In the meantime, I’ve found a way to turn my career into something where I’m helping people that need help every single day as a Union Representative. I don’t want to make that sound like more than it is, but I’m trying hard to listen and to fight for people that need someone in their corner. To me that is the great Bodhisattva action of putting some good into the world. And I have a wife and four kids. And a garden full of Buddha statues in my backyard, because I’ve slowly grown more devotional in my practice. I never thought I’d grow more devotional but I have.
I don’t know what the future holds for me, but I know I’m letting go of things that don’t serve me and don’t seem to be part of my journey.
The Governor of Missouri stated that all adults in my state will be eligible for the Covid 19 vaccine on April 9th. I can only assume other states will put similar things in place. That’s good news to me because I’ve been waiting for my turn. That’s not to say the Pandemic is over. I think some aspects of this will change our lives forever.
I think Coronavirus is to Millenials what 9/11 was to Gen X’ers like me. Or it is to Gen Z what 9/11 was to Millenials. It’s a watershed moment, we’re all going to remember what it felt like for the rest of our lives.
A great many people said things like “2020 is the worst year ever!” And to me it feels like 2020 is really coming to an end now, three months after the official end.
It’s been a roller-coaster for me.
I gave up on a meditation group I was trying to establish. It was costing me too much money to rent a space. Giving that up was hard for me. I really want to share meditation practice with people, but it is what it is. There are so many places people can go for that in Kansas City. If I could work for someone else as a meditation teacher instead of trying to make my own opportunities I think I’d like that. Some of this was because I really wanted a new spiritual community after I got uncomfortable in my old one (the rime center) a few years ago.
I traveled to Washington DC in March to meet with members of Congress as a representative of Federal workers. That was an amazing experience. I met then-Senator Kamala Harris, among many other people. The last time I was around a crowd was a rally on the lawn of the US Capitol. This was all for my labor union. I was elected to a leadership position near the end of the year. Representing workers that need help feels like a calling to me.
When I got back from that trip in March things changed. That sticks in my memory.
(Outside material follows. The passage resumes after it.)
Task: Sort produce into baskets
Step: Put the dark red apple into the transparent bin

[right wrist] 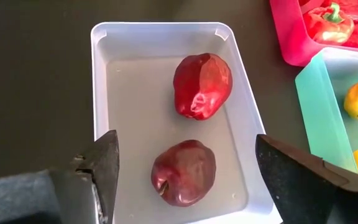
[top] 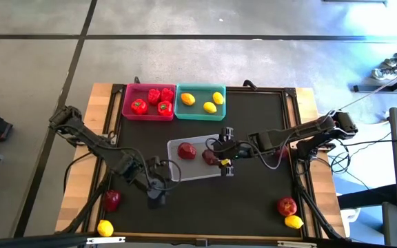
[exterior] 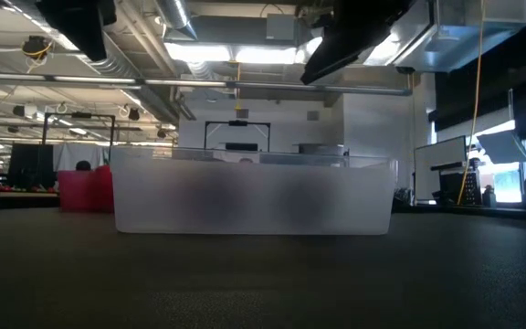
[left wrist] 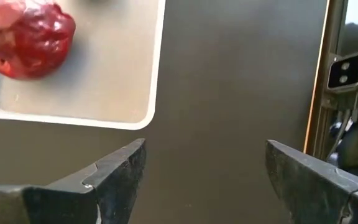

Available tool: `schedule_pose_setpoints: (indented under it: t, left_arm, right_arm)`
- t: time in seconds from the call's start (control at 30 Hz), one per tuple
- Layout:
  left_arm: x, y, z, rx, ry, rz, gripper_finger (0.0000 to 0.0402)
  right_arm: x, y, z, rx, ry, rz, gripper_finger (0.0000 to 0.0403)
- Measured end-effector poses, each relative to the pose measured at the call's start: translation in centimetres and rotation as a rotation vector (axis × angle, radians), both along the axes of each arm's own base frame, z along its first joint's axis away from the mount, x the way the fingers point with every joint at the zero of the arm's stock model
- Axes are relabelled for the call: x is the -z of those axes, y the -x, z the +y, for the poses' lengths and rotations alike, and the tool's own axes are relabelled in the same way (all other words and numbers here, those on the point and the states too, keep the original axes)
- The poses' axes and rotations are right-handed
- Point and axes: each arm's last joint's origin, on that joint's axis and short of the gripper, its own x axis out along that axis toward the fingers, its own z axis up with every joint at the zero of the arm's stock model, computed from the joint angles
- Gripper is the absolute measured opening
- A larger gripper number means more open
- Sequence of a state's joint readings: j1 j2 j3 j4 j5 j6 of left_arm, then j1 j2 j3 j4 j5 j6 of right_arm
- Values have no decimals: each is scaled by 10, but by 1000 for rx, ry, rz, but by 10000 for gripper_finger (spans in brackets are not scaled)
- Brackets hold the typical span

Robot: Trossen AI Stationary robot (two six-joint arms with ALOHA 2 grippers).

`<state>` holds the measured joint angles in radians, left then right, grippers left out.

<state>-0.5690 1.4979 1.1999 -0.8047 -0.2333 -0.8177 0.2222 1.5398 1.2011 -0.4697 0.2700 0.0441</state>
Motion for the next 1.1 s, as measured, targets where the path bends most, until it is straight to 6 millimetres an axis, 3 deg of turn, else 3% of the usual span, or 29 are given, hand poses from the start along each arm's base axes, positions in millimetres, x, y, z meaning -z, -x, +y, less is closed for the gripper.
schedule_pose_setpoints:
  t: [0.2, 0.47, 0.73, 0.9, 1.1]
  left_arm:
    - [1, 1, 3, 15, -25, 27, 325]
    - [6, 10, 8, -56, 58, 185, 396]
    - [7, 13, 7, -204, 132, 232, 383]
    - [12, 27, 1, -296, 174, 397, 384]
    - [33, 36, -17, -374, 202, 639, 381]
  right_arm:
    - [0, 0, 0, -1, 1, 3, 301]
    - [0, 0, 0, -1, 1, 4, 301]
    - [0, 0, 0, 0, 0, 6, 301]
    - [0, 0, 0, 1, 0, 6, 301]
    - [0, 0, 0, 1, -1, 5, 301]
I found out I have the gene for a heart condition and I’ll have to see a cardiologist every year for the rest of my life, but I’m considered low risk as far as this dangerous condition goes. I call it “the other kind of broken heart”
Lots of people had bigger struggles with Covid than me. I’ve been blessed with the opportunity to work from home for the last year. Alicia has as well. We know how lucky we are and how many people have not been lucky. If/when we have to return the transition will be hard.
Speaking of Alicia. We got married this year. We had planned a big reception, which we felt the need to cancel (we’re having a big first anniversary party in September) so we just had a small simple wedding. It was wonderful. I can say this relationship is the best I’ve ever had by far. I have the family I’ve always wanted.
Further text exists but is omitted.